> On Jul 31, 2016, at 11:56 AM, Jesse Wolfhagen <
jl.wol...@gmail.com> wrote:
>
> Hello,
>
> Thank you for responding so quickly!
>
> I understand the issue about defining AgeClass[i], but I guess I'm stumped as to how to address it directly. I am trying to fit an ordered logistic regression to a series of mandibles that can be assigned to ranked age stages (1-9). This works fine when all of the mandibles are assigned to a specific stage, but in reality several are broken and so cannot be assigned to one stage exclusively (for example, a mandible could be in either stage 1 or 2, thus given a probability of 0.5 for each stage and 0 for the others). I was trying to find a way to incorporate that uncertainty into the process of estimating the intercepts (which currently would give an idea of uncertainty due to sample size), rather than having to assign stages and run the model, then repeat to get an idea of how much of it changes based on the individual assignments.

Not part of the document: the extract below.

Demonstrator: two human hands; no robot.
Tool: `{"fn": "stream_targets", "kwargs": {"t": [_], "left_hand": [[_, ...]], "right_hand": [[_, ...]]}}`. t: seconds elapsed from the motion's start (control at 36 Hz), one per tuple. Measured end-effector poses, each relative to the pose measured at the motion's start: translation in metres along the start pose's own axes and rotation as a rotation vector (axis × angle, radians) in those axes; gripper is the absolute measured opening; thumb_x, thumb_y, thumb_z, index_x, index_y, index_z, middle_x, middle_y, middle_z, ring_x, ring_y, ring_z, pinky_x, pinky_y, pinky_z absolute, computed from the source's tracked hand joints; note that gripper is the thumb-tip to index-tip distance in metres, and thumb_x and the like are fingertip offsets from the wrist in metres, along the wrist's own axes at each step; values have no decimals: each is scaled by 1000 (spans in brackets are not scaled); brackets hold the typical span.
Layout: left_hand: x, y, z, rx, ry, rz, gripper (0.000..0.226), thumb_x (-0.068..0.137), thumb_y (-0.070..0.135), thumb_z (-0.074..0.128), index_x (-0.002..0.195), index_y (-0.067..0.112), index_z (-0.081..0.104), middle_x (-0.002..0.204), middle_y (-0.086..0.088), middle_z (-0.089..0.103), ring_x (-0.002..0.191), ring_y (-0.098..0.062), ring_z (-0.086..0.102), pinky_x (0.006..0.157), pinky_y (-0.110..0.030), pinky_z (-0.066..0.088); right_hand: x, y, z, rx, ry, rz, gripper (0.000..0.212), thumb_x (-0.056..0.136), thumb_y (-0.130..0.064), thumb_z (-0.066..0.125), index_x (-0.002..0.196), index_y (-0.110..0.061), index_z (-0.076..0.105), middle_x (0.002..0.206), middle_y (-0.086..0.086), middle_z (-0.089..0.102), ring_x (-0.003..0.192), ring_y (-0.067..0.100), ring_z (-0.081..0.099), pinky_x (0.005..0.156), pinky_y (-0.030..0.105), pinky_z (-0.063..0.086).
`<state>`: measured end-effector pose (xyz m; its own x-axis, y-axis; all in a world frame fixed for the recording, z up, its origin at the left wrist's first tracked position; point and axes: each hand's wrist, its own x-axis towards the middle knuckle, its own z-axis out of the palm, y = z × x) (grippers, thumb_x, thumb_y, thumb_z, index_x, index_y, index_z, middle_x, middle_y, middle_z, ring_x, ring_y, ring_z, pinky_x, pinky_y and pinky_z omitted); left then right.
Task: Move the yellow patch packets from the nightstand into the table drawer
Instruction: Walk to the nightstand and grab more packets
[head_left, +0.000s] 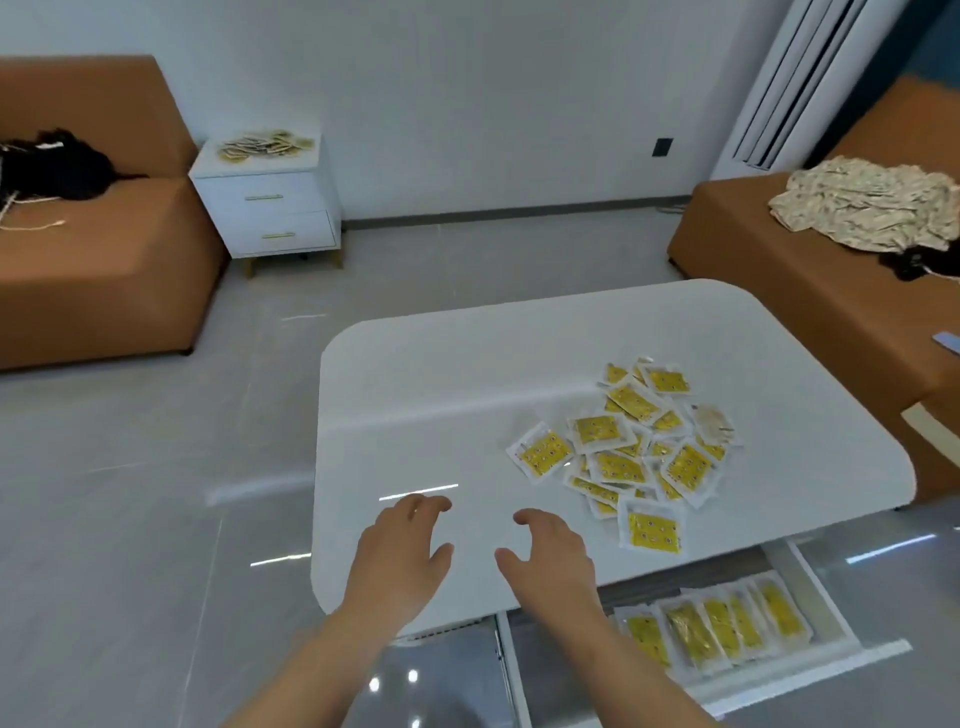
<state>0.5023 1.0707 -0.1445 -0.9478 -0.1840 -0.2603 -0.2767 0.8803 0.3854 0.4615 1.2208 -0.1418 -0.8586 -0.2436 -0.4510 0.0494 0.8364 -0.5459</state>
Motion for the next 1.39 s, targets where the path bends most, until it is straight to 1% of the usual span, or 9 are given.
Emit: {"fn": "stream_targets", "kwargs": {"t": [0.22, 0.39, 0.5, 0.67, 0.83, 0.97, 1.11, 1.25, 1.39], "left_hand": [[28, -19, -31, 46, 53, 62, 44, 95, 31, 45, 138, 29, 34, 143, 9, 36, 126, -14, 42, 97, -23, 34], [53, -37, -52, 84, 25, 94, 45, 94, 31, 47, 138, 27, 36, 142, 7, 37, 125, -17, 42, 95, -27, 35], [80, -69, -74, 84, 23, 98, 45, 94, 31, 47, 138, 27, 35, 143, 7, 37, 126, -17, 40, 96, -27, 35], [128, -151, -122, 104, 27, 128, 46, 94, 33, 46, 138, 28, 34, 142, 9, 36, 127, -15, 40, 98, -26, 36], [180, -247, -203, 108, 29, 145, 47, 93, 31, 48, 138, 27, 36, 139, 6, 40, 127, -17, 40, 99, -29, 36], [221, -310, -272, 135, 90, 148, 46, 93, 32, 47, 138, 28, 36, 141, 6, 40, 128, -18, 40, 100, -31, 36], [269, -346, -321, 106, 153, 164, 45, 94, 32, 48, 137, 27, 36, 141, 4, 41, 129, -19, 39, 103, -33, 35], [318, -379, -353, 125, 137, 174, 46, 94, 32, 48, 138, 27, 36, 141, 5, 40, 129, -18, 38, 104, -31, 34], [403, -402, -385, 136, 141, 157, 47, 94, 33, 47, 139, 27, 35, 143, 4, 40, 132, -19, 36, 104, -32, 33]], "right_hand": [[18, -32, -8, -58, 39, -25, 46, 93, -31, 45, 137, -24, 36, 144, -3, 37, 131, 19, 34, 104, 31, 28], [30, -55, -2, -104, 41, 8, 46, 93, -30, 44, 138, -23, 36, 143, -1, 37, 130, 21, 35, 102, 32, 30], [54, -90, 11, -109, 67, 27, 46, 93, -30, 44, 138, -23, 36, 142, -1, 38, 130, 21, 35, 102, 32, 30], [105, -178, 45, -106, 100, 34, 47, 93, -30, 44, 139, -23, 35, 143, -1, 37, 130, 21, 34, 103, 31, 29], [155, -302, 76, -54, 167, 2, 47, 94, -30, 44, 140, -23, 34, 146, -2, 36, 131, 19, 36, 105, 31, 30], [195, -395, 84, -63, 228, -59, 48, 93, -29, 45, 140, -23, 35, 146, -3, 36, 131, 19, 36, 105, 31, 31], [241, -457, 80, -85, 284, -122, 49, 92, -28, 45, 139, -22, 36, 145, -3, 36, 132, 19, 33, 105, 31, 28], [297, -506, 85, -76, 251, -130, 50, 91, -29, 46, 139, -24, 35, 146, -3, 35, 132, 21, 33, 107, 32, 28], [377, -546, 74, -60, 247, -135, 49, 92, -30, 45, 139, -23, 35, 147, -2, 34, 133, 22, 32, 107, 33, 27]]}}
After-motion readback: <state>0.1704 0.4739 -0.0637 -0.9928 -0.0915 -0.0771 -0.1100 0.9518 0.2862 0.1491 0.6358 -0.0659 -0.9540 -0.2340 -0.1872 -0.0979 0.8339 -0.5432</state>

A typical way to do that would be to average over both outcomes with
the probability as weight. So if you have foo_lpmf(1 | theta) and foo_lpmf(2 | theta),
and they're weighted 50% each, then you want
target += 0.5 * foo_lpmf(1 | theta) + 0.5 * foo_lpmf(2 | theta);
> Ideally, I'd like to make AgeClass a parameter (as it gets estimated via the categorical distribution call), but I cannot make an int parameter.

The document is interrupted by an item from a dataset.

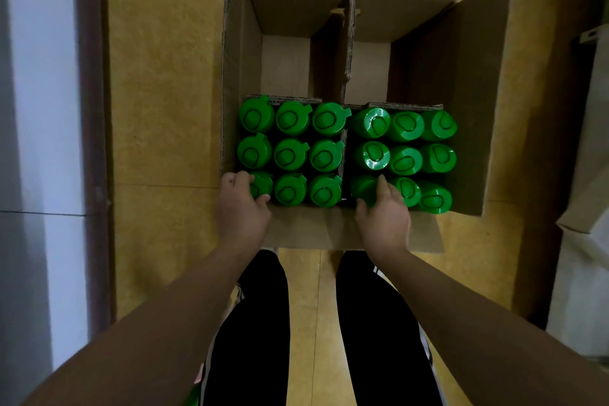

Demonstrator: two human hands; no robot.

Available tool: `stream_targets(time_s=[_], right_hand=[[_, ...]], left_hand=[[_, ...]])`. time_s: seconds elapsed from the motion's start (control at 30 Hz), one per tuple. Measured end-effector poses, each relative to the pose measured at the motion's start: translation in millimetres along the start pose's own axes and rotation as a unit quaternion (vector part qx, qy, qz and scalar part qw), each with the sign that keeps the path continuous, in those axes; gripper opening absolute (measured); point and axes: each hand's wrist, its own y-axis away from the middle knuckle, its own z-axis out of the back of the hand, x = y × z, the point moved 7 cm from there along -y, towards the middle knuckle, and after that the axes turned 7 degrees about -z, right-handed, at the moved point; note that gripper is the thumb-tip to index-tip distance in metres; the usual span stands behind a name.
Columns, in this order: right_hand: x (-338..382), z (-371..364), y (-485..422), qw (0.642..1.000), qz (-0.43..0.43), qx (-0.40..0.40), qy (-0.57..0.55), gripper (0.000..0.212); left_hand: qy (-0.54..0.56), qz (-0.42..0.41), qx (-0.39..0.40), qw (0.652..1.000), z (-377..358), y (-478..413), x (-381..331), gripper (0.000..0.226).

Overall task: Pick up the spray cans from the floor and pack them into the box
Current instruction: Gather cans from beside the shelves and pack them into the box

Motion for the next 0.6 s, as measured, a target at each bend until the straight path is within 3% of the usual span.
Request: stream_targets(time_s=[0.33, 0.6], right_hand=[[14.6, 43.4, 29.1, 0.998, 0.024, 0.052, 0.031, 0.067], [63.6, 169.1, 72.9, 0.996, 0.080, 0.012, 0.031, 0.077]], left_hand=[[-0.031, -0.042, 0.079, 0.996, 35.0, 5.2, -49.7, 0.065], [-0.009, -0.142, 0.096, 0.985, 130.6, 26.7, -175.8, 0.076]])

It's better to do the above for sampling efficiency. It just
marginalizes out what would otherwise be the integer parameter.

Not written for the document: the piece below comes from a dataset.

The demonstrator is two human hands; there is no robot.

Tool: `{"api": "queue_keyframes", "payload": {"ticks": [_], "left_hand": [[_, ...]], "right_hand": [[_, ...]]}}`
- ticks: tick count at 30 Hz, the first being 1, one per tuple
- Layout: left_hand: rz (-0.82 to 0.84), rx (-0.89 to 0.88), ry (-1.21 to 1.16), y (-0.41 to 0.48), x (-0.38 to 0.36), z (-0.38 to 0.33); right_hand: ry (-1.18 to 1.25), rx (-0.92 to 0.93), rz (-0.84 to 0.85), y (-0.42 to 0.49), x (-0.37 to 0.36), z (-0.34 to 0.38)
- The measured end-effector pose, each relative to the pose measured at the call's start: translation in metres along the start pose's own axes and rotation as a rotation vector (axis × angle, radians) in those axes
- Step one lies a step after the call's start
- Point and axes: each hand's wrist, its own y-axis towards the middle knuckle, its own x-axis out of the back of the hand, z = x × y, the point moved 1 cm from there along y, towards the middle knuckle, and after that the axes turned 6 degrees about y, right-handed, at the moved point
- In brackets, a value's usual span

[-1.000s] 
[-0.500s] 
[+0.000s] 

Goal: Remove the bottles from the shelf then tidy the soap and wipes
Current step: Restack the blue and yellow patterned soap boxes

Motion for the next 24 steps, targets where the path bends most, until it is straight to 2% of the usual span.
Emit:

> I've tried using it as a local variable within the model block, which is what creates the error about it not being specified, even when I include initial values. Placing it in the data or transformed data blocks requires initial values, which fixes those values for the model rather than allowing the observed age state to vary.
>
> Maybe I'm still just confusing the issue of the sampling statement vs. "values being drawn FROM a distribution" (the random number generators): there doesn't appear to be a way to draw from a distribution before the modeling step (that is, all transformations are deterministic), is that correct?
>
> Is this something that requires a Gibbs sampler and so can't be done in Stan?
Gibbs is only one approach to discrete sampling, but the answer
is "no", you can just marginalize it out like any other variable.
> Here is my updated model (still has the same issue/error as previously, but this time SHOULD be less ... confused, I hope):
>
> data{
> int<lower=1> N; //# of mandibles
> simplex[9] ageprobs[N]; //probability of a mandible being in each age stage
> }
> transformed data{
> vector[N] phi;
> phi = rep_vector(0, N);
> }
> parameters{
> ordered[8] agebreaks;
> }
> model{
> int AgeClass[N];
> agebreaks ~ normal( 0 , 10 );
> for ( i in 1:N )
> AgeClass[i] ~ categorical(ageprobs[i]);
> for ( i in 1:N )
> AgeClass[i] ~ ordered_logistic( phi[i] , agebreaks );
> }
You almost never want the same variable, e.g., AgeClass[i] on
the left-hand side of ~ more than once. At least not for
a typical generative Bayesian model.
I'm not sure what you're trying to infer here. The cutpoints
for agebreaks aren't doing anything for you without a real predictor
for phi. It essentially just makes the predictors uniform and
the agebreaks variable won't be identified.
- Bob